Department of Preventive Medicine and Biometrics, Uniformed Services University, Bethesda, MD 20814, USA.
Cephalalgia. 2010 Mar;30(3):321-8. doi: 10.1111/j.1468-2982.2009.01913.x. Epub 2010 Feb 1.
Though symptomatic medication overuse is believed to play a role in progression from episodic headaches (EH) to chronic daily headaches (CDH), population-based data on this topic are limited. Our objective was to describe patterns of medication use among CDH and EH sufferers in a general population sample. We compared medications used to treat headache in CDH cases and EH controls identified from a large population-based computer-assisted telephone interview survey. CDH began within 5 years of the computer-assisted telephone interview. Questions on medication use focused on treatment prior to the onset of CDH for cases and on an equivalent period in the past for controls. We asked about the likelihood of treating, time waiting to treat, number of different medications used, first, second and third most frequently used headache pain medication, and total treatment days. Questions were also asked about the use of medication for non-headache pain. Current treatment patterns and past treatment patterns were assessed. Likelihood of use of specific medications was compared between CDH cases and EH controls after adjusting for age, sex, primary headache type and number of medications taken to treat pain. Our sample consists of 206 CDH cases and 507 EH controls. CDH subjects were more likely than EH controls to use over-the-counter/caffeine combination products, triptans, opioid compounds and 'other' prescription pain medications. Use of aspirin was protective. After adjustment, aspirin and ibuprofen were (negatively) associated with CDH [OR = 0.5 (0.3-0.9), OR = 0.7 (0.5-1.0)] and opioids remained positively associated with CDH [OR = 2.3 (1.3-3.9)]. For past use, CDH was positively associated with over-the-counter/caffeine combination products and opioid compounds and was negatively associated with use of aspirin. Only ibuprofen remained (negatively) associated with CDH after adjustment [OR = 0.6 (0.4-0.9)]. After adjusting for demographic factors, primary headache type and number of medications taken, CDH sufferers are more likely to use opioid-combination analgesics, and less likely to use aspirin or ibuprofen, than EH sufferers.

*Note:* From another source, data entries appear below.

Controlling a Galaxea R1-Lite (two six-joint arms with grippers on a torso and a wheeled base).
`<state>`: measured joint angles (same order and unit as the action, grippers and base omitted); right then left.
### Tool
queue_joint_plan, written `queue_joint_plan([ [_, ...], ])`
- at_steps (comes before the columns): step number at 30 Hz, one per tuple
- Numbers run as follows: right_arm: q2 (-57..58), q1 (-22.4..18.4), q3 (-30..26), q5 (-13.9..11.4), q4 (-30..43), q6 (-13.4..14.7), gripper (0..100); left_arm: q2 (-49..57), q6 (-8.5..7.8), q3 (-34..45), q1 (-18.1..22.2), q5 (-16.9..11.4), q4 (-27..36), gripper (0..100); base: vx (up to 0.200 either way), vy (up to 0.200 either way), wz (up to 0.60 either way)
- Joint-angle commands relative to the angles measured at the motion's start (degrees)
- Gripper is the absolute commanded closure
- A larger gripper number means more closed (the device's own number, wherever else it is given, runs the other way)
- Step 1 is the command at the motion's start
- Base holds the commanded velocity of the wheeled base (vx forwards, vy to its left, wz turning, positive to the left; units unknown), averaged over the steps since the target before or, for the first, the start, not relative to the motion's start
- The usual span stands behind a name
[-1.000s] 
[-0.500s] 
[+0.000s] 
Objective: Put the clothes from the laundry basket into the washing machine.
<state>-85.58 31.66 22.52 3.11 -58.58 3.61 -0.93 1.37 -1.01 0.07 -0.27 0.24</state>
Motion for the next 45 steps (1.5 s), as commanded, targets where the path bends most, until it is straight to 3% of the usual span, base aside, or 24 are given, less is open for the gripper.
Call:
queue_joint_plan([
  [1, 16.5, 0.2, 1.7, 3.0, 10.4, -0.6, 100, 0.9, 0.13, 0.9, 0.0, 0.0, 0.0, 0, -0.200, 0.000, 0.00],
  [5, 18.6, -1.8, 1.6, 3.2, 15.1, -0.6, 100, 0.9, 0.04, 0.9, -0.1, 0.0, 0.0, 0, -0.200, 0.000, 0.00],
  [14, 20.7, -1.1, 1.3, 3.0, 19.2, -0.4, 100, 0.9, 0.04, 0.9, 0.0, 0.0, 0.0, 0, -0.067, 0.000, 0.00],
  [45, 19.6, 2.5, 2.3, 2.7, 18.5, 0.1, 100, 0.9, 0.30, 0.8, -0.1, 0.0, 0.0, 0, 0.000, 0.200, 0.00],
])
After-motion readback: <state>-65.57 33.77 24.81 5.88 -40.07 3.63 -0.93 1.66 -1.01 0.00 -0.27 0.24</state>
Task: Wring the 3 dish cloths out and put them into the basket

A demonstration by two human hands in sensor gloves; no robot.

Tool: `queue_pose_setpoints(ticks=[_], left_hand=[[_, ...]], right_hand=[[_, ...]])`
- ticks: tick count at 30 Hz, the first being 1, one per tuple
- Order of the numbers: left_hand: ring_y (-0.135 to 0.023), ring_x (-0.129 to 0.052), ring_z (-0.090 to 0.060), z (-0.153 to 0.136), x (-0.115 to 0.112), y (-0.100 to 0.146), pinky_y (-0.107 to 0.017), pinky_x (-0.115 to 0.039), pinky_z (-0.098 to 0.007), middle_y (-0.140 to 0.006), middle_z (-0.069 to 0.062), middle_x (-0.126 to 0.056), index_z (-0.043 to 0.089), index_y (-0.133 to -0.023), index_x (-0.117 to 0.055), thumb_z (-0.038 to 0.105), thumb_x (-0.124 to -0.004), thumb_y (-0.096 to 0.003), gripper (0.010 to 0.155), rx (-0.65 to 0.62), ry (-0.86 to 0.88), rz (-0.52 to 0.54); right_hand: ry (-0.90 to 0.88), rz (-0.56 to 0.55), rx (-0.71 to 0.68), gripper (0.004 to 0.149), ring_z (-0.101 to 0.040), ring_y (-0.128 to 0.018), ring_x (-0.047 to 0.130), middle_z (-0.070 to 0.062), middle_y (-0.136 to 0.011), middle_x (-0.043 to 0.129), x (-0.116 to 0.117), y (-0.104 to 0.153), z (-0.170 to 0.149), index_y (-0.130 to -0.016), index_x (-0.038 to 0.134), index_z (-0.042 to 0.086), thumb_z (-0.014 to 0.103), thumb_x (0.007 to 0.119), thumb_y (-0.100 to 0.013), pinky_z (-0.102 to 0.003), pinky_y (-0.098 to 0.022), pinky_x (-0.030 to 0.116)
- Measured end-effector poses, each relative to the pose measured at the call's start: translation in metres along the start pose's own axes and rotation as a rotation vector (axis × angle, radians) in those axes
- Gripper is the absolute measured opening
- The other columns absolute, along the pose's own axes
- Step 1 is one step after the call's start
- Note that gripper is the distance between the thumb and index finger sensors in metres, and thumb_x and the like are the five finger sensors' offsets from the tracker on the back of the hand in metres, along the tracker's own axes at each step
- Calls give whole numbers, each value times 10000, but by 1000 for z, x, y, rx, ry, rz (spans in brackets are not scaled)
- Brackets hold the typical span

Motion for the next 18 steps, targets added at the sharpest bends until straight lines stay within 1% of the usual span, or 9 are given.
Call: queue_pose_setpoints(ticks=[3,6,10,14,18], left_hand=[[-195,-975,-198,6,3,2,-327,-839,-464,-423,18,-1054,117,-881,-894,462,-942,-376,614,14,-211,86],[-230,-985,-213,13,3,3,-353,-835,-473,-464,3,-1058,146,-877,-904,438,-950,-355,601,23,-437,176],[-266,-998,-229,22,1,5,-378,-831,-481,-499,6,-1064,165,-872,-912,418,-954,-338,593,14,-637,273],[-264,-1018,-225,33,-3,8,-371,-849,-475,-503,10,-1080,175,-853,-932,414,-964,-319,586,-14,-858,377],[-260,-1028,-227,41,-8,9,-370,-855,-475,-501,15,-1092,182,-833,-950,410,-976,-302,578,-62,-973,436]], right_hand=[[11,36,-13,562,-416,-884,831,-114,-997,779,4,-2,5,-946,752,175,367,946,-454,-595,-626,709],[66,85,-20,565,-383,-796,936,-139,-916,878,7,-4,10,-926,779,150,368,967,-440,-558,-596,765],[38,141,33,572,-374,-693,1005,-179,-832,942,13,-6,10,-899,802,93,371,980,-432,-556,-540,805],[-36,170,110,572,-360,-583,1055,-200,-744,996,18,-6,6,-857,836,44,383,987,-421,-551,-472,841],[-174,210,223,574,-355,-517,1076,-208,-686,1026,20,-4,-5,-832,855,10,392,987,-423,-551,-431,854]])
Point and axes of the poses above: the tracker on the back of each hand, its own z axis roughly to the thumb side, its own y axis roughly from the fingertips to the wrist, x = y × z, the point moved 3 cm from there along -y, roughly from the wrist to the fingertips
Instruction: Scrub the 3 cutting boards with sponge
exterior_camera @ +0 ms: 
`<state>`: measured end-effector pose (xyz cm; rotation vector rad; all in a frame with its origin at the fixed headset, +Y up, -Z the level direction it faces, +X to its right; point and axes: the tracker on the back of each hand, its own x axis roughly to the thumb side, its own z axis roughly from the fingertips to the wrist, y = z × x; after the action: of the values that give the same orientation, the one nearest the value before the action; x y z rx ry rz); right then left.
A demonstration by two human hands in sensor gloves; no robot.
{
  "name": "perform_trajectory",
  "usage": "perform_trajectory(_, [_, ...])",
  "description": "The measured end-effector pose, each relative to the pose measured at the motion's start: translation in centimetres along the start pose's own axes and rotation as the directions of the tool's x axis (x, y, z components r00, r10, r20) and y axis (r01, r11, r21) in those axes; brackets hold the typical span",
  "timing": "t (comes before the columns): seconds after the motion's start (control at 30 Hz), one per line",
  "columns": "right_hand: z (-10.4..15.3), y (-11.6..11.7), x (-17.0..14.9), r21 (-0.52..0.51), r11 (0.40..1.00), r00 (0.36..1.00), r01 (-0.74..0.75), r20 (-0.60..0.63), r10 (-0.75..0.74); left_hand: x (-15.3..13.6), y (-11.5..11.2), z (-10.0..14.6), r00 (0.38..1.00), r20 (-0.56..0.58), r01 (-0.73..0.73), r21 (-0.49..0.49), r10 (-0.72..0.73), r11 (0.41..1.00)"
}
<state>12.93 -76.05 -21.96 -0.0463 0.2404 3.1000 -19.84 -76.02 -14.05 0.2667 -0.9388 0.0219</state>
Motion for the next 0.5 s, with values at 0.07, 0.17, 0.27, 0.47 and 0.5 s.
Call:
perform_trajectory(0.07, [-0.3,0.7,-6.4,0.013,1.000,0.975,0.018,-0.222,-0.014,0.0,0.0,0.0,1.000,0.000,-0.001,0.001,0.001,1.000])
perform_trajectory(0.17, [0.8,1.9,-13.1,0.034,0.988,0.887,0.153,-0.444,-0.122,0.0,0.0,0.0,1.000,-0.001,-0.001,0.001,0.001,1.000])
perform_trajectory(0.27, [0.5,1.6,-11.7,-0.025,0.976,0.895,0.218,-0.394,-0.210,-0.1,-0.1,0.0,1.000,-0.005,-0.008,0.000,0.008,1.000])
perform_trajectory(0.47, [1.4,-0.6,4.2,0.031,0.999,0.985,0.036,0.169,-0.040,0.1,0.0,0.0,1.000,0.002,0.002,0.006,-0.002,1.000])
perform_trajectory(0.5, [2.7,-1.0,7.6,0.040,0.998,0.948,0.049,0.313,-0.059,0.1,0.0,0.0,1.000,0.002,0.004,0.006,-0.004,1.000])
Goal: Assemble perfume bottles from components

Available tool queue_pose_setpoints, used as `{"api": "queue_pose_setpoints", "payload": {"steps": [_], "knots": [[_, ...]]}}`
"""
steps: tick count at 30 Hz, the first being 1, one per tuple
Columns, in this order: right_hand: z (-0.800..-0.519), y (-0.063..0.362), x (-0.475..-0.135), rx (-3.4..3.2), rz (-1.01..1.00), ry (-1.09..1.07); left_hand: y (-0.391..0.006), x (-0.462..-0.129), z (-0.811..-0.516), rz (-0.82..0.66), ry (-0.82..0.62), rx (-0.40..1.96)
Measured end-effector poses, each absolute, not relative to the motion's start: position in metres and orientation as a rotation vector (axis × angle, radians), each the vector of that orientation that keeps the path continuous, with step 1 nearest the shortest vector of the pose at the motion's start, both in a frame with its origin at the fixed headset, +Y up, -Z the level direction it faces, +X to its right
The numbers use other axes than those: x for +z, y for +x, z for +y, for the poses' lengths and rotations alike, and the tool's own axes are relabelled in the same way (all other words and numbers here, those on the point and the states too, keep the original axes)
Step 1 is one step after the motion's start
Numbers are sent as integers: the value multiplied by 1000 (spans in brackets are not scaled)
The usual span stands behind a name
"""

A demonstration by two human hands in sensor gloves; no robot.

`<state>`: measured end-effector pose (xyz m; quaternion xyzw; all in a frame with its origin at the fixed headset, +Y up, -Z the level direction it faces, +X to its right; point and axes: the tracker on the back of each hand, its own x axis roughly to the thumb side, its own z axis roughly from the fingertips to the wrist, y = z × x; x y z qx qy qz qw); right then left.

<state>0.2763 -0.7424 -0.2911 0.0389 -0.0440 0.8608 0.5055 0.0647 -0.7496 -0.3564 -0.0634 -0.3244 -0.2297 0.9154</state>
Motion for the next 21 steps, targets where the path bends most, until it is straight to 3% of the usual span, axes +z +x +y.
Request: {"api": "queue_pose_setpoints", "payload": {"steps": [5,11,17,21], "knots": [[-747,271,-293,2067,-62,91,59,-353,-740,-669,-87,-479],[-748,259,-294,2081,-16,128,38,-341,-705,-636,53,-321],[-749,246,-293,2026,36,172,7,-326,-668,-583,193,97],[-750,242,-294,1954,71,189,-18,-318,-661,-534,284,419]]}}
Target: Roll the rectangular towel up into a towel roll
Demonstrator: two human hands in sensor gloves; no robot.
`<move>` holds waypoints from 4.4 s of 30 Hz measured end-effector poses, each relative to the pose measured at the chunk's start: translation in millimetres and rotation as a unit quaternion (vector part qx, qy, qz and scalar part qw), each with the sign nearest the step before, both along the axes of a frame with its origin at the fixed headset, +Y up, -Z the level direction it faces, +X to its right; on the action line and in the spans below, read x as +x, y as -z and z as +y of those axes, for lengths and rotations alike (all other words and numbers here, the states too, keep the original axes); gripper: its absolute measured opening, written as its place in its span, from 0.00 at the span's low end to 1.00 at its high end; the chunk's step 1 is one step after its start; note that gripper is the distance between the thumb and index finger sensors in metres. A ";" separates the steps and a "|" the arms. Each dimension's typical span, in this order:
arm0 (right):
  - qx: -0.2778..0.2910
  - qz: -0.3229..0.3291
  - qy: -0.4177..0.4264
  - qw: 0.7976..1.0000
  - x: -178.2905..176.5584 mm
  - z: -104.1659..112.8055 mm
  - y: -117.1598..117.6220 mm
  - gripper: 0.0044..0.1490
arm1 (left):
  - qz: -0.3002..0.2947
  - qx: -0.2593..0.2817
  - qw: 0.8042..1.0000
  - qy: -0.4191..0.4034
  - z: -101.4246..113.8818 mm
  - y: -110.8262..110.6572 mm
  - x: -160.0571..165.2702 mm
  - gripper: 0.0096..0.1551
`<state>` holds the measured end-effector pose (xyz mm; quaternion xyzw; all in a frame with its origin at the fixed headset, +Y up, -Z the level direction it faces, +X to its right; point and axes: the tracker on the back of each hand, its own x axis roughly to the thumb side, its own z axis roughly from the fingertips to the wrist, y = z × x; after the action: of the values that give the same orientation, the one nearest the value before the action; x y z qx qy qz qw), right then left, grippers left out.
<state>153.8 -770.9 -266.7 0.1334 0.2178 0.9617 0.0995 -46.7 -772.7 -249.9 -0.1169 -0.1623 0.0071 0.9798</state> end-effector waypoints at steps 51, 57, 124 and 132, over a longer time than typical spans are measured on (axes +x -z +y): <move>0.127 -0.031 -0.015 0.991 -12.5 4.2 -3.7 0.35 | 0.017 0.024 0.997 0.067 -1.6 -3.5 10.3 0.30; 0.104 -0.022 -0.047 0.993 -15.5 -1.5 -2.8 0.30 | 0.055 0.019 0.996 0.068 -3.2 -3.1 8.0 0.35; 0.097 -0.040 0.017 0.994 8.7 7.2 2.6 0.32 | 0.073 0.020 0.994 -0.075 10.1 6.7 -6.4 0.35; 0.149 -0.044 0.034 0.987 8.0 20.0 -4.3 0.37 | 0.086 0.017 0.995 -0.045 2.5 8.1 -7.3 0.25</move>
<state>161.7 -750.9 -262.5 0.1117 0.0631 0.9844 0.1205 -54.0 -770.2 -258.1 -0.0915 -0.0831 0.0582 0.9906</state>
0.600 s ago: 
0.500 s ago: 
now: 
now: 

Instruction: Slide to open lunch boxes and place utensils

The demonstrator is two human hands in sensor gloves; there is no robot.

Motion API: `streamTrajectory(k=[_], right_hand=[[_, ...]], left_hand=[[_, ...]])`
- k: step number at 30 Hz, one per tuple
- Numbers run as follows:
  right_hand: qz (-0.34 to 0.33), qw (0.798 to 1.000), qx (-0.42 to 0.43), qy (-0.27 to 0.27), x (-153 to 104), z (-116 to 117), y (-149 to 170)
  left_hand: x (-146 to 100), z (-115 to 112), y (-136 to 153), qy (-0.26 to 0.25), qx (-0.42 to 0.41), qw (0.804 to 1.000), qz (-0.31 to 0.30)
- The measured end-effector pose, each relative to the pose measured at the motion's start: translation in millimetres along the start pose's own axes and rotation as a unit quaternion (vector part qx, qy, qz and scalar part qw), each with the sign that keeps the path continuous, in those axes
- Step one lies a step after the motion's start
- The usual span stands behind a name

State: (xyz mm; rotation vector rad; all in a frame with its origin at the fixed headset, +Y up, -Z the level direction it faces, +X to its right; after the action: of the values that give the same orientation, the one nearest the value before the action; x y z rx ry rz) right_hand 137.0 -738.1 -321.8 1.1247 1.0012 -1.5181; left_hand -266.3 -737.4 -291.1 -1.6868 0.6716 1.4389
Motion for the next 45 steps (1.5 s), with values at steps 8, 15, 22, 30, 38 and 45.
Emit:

尽管人们认为症状性药物滥用在从发作性头痛(EH)向慢性每日头痛(CDH)的进展中起作用,但关于这一主题的基于人群的数据有限。我们的目的是描述一般人群样本中 CDH 和 EH 患者的药物使用模式。我们比较了从一项大型基于人群的计算机辅助电话访谈调查中确定的 CDH 病例和 EH 对照者使用的治疗头痛的药物。CDH 在计算机辅助电话访谈后 5 年内开始。关于药物使用的问题侧重于病例的 CDH 发作前和对照者过去的等效时期。我们询问了治疗的可能性、治疗等待时间、使用的不同药物数量、首选的第二和第三种头痛止痛药,以及总治疗天数。还询问了用于非头痛疼痛的药物使用情况。评估了当前的治疗模式和过去的治疗模式。在调整年龄、性别、主要头痛类型和用于治疗疼痛的药物数量后,比较了 CDH 病例和 EH 对照者使用特定药物的可能性。我们的样本包括 206 例 CDH 病例和 507 例 EH 对照者。与 EH 对照者相比,CDH 患者更有可能使用非处方/咖啡因组合产品、曲坦类药物、阿片类化合物和“其他”处方止痛药。使用阿司匹林具有保护作用。调整后,阿司匹林和布洛芬与 CDH 呈负相关[OR=0.5(0.3-0.9),OR=0.7(0.5-1.0)],而阿片类药物与 CDH 呈正相关[OR=2.3(1.3-3.9)]。对于过去的使用,CDH 与非处方/咖啡因组合产品和阿片类化合物呈正相关,与阿司匹林的使用呈负相关。调整后,只有布洛芬仍与 CDH 呈负相关[OR=0.6(0.4-0.9)]。在调整人口因素、主要头痛类型和使用的药物数量后,CDH 患者比 EH 患者更有可能使用阿片类复合镇痛药,而不太可能使用阿司匹林或布洛芬。